Les larmes comme bouclier contre ton froid et ta chair en émoi. Tes
veines sont désengorgées, diluées, taries. Je ne suis plus ta bête, pourtant
aujourd’hui je reste encore bouche verte, meurtrie, mots béants devant ton venin craché hier. Sache que je porte ma tête hors de l’eau, et je t’agace, oui,
je le sais, ça attise ton feu n’est-ce pas que je me sois lavée de toi ? Alors
pourquoi diable je chiale, dis-tu ? Parce que ta seule arme pour te
consolider c’est de venir m’atteindre, espérer ma fontaine, ma noyade, te
délecter, boire à l'affront de mon regard, pensant me sauver… Cesse ça ! Mes
yeux ne sont pas secs, c’est vrai, je suis juste fière de porter encore
l’émotion comme défense, mes yeux restent verts et vifs, débordants plus que
jamais. Tu veux récolter mon affliction, ma rosée, larmes de fond, goût salé, celles que j’avais ravalé, étouffé, combien, combien
d’eau encore, combien ? Ta soif me vide ! A trop vouloir protéger, tu
abîmes. Le plus pusillanime des deux n’est pas celui qui a le moins de fierté.
Cette fierté qui guette en toi jusqu’à l’aube pour mieux raviver ta nage. Viens
je suis prête. Je suis ressourcée, je pratique la rage libre et la solitude
depuis longtemps maintenant, je t’affronte, oui. J’ai colmaté mon donjon doré, quinze
fois exactement. Une rustine pour chaque année. Des brèches, j’ai oublié ?
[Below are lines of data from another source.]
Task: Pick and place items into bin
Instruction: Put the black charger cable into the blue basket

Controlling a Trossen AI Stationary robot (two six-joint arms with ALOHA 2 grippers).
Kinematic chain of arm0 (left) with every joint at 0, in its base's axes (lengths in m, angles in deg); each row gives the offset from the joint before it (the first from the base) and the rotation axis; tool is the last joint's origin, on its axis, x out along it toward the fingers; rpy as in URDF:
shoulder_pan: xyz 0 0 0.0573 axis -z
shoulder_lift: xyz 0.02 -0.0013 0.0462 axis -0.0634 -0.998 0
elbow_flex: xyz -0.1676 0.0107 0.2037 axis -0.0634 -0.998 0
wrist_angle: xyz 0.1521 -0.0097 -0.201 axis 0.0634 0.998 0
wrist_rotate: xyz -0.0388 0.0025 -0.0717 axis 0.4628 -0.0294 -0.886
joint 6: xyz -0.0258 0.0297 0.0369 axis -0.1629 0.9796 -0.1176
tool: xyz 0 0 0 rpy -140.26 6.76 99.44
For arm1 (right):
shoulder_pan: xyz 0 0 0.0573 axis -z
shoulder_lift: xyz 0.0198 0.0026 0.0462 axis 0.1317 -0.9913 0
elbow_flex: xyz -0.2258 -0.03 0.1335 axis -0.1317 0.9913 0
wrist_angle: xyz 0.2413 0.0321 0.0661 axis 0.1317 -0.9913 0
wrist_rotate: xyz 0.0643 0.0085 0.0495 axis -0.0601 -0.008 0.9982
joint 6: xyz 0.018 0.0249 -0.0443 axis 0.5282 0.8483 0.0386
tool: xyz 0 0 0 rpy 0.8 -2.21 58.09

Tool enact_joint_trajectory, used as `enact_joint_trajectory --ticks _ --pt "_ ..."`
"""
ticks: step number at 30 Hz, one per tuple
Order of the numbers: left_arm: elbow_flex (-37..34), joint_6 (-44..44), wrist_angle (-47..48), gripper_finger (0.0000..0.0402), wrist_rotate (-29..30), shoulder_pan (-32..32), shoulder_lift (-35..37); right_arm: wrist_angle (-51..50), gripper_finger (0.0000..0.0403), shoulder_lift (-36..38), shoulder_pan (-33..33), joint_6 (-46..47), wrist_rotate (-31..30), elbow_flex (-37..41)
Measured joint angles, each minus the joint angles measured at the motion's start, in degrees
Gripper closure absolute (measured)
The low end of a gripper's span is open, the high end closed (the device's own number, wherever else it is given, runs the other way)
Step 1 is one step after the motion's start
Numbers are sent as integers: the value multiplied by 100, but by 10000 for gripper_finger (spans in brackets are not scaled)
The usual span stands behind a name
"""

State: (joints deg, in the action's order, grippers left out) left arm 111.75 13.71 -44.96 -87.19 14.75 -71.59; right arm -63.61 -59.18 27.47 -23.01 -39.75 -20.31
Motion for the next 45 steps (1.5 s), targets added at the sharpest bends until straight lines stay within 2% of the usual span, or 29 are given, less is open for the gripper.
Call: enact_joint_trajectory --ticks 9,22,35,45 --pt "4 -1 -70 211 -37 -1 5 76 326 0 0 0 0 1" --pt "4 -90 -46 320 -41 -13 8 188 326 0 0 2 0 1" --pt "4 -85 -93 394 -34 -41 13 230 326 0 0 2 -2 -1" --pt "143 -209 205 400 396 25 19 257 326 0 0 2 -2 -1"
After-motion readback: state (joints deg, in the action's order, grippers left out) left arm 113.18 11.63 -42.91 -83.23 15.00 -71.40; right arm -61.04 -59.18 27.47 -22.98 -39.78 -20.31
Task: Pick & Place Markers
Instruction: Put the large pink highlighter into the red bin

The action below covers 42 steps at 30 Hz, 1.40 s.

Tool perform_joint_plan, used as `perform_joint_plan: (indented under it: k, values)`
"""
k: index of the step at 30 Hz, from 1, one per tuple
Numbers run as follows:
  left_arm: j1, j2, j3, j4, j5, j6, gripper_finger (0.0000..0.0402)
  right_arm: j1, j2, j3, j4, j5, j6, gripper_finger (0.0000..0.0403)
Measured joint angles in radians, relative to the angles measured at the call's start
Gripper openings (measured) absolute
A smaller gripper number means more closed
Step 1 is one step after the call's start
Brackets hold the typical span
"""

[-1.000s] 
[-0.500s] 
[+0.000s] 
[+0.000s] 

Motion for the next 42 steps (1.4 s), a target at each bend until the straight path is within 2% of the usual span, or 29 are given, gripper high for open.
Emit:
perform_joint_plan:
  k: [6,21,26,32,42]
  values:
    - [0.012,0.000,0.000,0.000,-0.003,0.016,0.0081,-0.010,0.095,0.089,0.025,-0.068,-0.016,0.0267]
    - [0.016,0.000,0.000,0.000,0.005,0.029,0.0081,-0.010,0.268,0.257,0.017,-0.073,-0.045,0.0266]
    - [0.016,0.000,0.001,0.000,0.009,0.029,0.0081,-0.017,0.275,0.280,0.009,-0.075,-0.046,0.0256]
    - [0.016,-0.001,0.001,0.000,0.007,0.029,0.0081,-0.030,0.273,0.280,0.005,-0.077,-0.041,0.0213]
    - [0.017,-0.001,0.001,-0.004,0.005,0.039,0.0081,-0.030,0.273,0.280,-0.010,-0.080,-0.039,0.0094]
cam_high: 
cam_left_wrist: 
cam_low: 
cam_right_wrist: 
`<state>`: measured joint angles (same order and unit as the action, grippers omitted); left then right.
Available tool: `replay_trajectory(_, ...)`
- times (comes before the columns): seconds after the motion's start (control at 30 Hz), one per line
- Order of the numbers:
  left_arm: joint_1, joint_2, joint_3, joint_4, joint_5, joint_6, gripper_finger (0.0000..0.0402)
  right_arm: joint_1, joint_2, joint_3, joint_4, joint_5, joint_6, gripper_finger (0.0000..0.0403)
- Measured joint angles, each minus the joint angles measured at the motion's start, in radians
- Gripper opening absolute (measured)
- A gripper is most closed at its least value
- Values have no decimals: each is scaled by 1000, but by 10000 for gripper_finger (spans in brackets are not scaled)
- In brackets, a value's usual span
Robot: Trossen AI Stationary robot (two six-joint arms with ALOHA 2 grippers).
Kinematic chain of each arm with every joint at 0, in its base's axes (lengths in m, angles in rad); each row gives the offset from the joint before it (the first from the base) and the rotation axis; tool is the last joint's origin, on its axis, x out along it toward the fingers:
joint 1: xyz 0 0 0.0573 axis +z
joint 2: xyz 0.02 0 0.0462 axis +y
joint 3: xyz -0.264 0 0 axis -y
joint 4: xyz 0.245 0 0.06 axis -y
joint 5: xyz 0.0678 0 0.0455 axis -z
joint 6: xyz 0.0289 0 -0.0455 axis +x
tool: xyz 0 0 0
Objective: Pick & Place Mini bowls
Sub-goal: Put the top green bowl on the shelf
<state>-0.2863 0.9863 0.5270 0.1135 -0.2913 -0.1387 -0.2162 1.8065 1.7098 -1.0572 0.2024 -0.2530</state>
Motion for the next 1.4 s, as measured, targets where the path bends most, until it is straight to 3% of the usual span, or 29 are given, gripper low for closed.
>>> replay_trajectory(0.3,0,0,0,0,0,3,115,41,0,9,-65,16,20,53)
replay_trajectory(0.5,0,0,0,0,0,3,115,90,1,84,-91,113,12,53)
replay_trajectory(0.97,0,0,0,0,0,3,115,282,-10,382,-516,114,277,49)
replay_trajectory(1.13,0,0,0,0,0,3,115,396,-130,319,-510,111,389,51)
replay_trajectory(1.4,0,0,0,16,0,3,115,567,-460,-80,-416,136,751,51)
Vrai. Tu me connais si bien, tu restes un chevalier bien armé, mais tes muscles
saillants n’en font pas ta force. Mon donjon est mien, nos petits soldats sont
forts pour moi. Mes gênes et les personnes que je porte ne sont pas en sommeil,
je vie, je donne, je soutiens, j’accepte, je prends, mais pas comme tu
voudrais… non, heureuse, mère, femme, libre. Tu dis que j’ai l’intelligence de
te répondre sans insulte ? Effectivement, les mots nous séparent,
toujours. Reste convaincu que les tiens restent en écho, résonnent de mille
maux, cloche fêlée, sans rancune, utilité «veine». Un jour je
t’inviterai à boire mes larmes oubliées, goûter ma peine, non pas contre ma joue, mais ici, aux bords des mots.